Description of the task →
Go through the listing below and write out exactly the lines from the one that mentions "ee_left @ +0" through the one that mentions "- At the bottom", minus the pictures.

Given data →
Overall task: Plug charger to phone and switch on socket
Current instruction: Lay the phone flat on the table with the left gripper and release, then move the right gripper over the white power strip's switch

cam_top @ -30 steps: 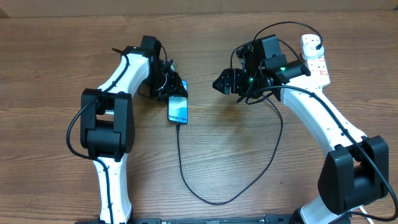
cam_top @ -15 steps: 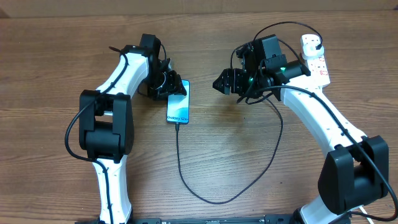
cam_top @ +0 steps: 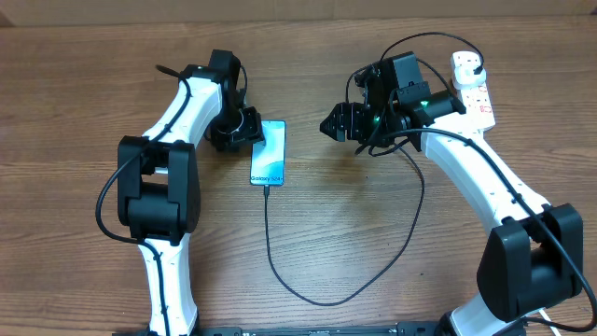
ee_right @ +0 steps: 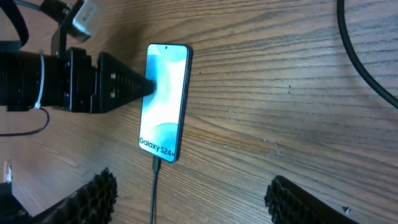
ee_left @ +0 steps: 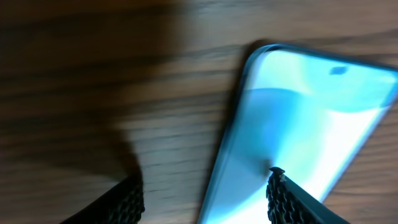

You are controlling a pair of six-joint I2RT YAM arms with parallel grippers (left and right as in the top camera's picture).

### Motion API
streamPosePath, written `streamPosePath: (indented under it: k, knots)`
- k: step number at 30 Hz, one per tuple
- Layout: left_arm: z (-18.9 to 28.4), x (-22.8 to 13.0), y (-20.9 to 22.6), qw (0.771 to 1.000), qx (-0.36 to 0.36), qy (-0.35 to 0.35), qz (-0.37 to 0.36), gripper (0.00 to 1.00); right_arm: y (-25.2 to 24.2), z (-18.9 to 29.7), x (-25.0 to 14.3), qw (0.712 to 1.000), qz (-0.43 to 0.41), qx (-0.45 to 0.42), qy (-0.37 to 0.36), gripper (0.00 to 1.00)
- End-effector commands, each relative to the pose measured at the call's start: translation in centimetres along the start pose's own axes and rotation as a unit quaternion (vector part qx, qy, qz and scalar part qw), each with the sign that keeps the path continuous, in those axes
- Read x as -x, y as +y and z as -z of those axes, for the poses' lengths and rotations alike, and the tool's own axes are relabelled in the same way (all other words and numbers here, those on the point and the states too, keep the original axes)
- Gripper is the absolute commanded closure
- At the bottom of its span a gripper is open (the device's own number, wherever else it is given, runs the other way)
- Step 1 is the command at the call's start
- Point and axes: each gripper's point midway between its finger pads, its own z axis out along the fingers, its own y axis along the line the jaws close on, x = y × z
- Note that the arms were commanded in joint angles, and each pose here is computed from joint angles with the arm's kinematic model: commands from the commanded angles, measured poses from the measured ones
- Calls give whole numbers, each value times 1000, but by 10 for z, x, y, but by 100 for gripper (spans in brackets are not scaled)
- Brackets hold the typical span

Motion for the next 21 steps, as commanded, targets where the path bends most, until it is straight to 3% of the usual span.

Result below →
ee_left @ +0 steps: 

You are controlling a pair of six-joint I2RT YAM arms with parallel grippers (left and right as in the top camera's picture).

### Motion API
streamPosePath, written `streamPosePath: (indented under it: k, knots)`
- k: step number at 30 Hz, one per tuple
- Layout: left_arm: z (-18.9 to 28.4), x (-22.8 to 13.0), y (-20.9 to 22.6), qw (0.771 to 1.000), qx (-0.36 to 0.36), qy (-0.35 to 0.35), qz (-0.37 to 0.36), gripper (0.00 to 1.00); right_arm: y (-25.2 to 24.2), z (-18.9 to 29.7), x (-25.0 to 14.3), qw (0.712 to 1.000), qz (-0.43 to 0.41), qx (-0.45 to 0.42), qy (-0.37 to 0.36), gripper (0.00 to 1.00)
- End-effector commands, each relative to the pose measured at the call's start: translation in centimetres along the start pose's own axes and rotation as a unit quaternion (vector part qx, qy, qz and scalar part qw), each with the sign that keeps the path continuous, in those axes
- Read x as -x, y as +y and z as -z of those axes, for the poses' lengths and rotations alike, and the tool's own axes are relabelled in the same way (all other words and numbers here, those on the point and the states too, keep the original axes)
- Gripper is the absolute commanded closure
- At the bottom of its span a gripper is open (the device's own number, wherever else it is given, runs the other way)

No other output belongs to this answer.